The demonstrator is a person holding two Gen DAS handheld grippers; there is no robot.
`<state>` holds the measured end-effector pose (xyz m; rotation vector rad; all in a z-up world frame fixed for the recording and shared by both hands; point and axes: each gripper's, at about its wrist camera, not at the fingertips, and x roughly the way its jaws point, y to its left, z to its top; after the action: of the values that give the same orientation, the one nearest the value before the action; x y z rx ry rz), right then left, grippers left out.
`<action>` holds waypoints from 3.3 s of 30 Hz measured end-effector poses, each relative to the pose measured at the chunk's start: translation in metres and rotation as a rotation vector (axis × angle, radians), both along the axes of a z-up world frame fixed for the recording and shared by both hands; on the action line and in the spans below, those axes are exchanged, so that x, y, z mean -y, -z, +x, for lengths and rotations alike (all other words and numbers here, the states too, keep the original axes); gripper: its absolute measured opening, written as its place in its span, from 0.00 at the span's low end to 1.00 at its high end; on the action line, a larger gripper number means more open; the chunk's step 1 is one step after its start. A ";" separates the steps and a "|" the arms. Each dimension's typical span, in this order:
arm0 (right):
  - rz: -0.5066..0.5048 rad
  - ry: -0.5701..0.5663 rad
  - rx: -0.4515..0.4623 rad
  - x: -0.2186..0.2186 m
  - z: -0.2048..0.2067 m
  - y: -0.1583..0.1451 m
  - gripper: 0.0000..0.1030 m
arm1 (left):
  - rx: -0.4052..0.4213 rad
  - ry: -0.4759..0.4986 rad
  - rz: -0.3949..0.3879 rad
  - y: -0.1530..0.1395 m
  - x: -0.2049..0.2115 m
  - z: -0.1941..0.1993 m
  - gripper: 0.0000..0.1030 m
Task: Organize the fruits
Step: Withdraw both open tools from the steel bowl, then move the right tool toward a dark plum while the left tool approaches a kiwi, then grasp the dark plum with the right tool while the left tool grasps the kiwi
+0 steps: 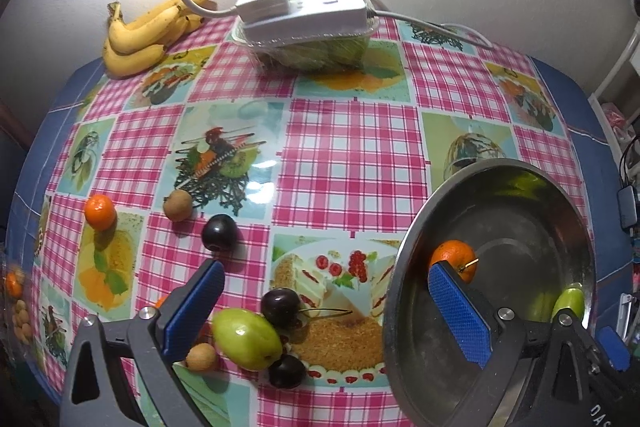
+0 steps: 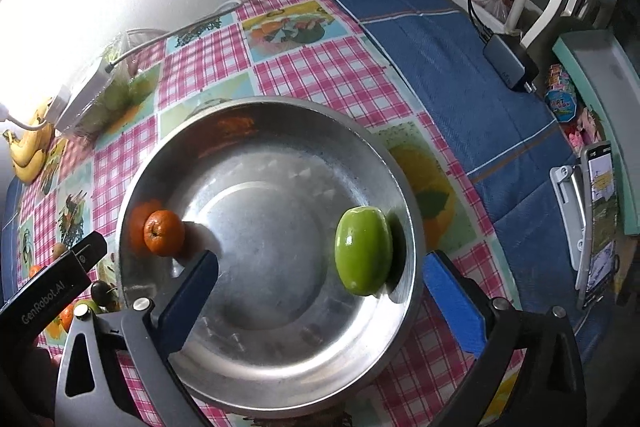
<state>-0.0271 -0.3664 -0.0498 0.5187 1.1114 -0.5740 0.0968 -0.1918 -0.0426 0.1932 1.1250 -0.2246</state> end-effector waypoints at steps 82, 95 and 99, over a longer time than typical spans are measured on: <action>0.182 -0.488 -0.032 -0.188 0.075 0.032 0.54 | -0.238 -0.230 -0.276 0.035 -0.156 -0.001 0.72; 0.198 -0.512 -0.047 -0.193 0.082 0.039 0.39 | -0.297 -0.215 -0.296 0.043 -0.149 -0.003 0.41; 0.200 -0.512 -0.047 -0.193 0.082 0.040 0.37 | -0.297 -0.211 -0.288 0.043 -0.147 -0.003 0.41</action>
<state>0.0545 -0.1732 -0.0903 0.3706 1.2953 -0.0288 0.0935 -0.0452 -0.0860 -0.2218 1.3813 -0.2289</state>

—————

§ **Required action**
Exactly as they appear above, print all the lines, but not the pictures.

§ **Exercise solution**
The demonstrator is a person holding two Gen DAS handheld grippers; there is no robot.
`<state>` holds the measured end-effector pose (xyz m; rotation vector rad; all in a z-up world frame fixed for the recording and shared by both hands; point and axes: each gripper's, at about its wrist camera, not at the fingertips, and x roughly the way its jaws point, y to its left, z to its top; after the action: of the values that give the same orientation, the one nearest the value before the action; x y z rx ry rz), right then left, grippers left out.
`<action>` holds waypoints from 3.3 s of 30 Hz measured end-effector poses, each relative to the pose measured at the chunk's start: translation in metres and rotation as a rotation vector (axis × angle, radians), both along the axes of a z-up world frame fixed for the recording and shared by both hands; on the action line and in the spans below, those axes are exchanged, so that x, y, z mean -y, -z, +x, for lengths and rotations alike (all other words and numbers here, the states too, keep the original axes); gripper: its absolute measured opening, written as its place in its span, from 0.00 at the span's low end to 1.00 at its high end; on the action line, a larger gripper number means more open; the chunk's step 1 is one step after its start. A ";" separates the steps and a "|" the arms. Each dimension's typical span, in this order:
arm0 (right):
  - rz: -0.5066..0.5048 rad
  - ry: -0.5701..0.5663 rad
  - rx: -0.4515..0.4623 rad
  - x: -0.2186..0.2186 m
  - z: -0.2048..0.2067 m
  - y: -0.1583..0.1451 m
  - gripper: 0.0000..0.1030 m
arm1 (left):
  - rx: -0.4052..0.4213 rad
  - ry: -0.4759..0.4986 rad
  - rz: -0.3949..0.3879 rad
  - y: -0.1530..0.1395 m
  - x: -0.2049..0.2115 m
  - z: -0.1941..0.1993 m
  - gripper: 0.0000..0.1030 m
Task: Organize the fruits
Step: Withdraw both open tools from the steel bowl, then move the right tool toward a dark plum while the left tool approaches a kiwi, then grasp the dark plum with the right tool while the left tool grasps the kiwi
+0 steps: 
+0 steps: 
<state>-0.0271 -0.3664 -0.0498 0.5187 1.1114 -0.5740 0.0968 -0.1918 -0.0426 0.1932 1.1250 -0.2246</state> end-effector waypoints at steps 82, 95 and 99, over a longer time than typical spans are measured on: <action>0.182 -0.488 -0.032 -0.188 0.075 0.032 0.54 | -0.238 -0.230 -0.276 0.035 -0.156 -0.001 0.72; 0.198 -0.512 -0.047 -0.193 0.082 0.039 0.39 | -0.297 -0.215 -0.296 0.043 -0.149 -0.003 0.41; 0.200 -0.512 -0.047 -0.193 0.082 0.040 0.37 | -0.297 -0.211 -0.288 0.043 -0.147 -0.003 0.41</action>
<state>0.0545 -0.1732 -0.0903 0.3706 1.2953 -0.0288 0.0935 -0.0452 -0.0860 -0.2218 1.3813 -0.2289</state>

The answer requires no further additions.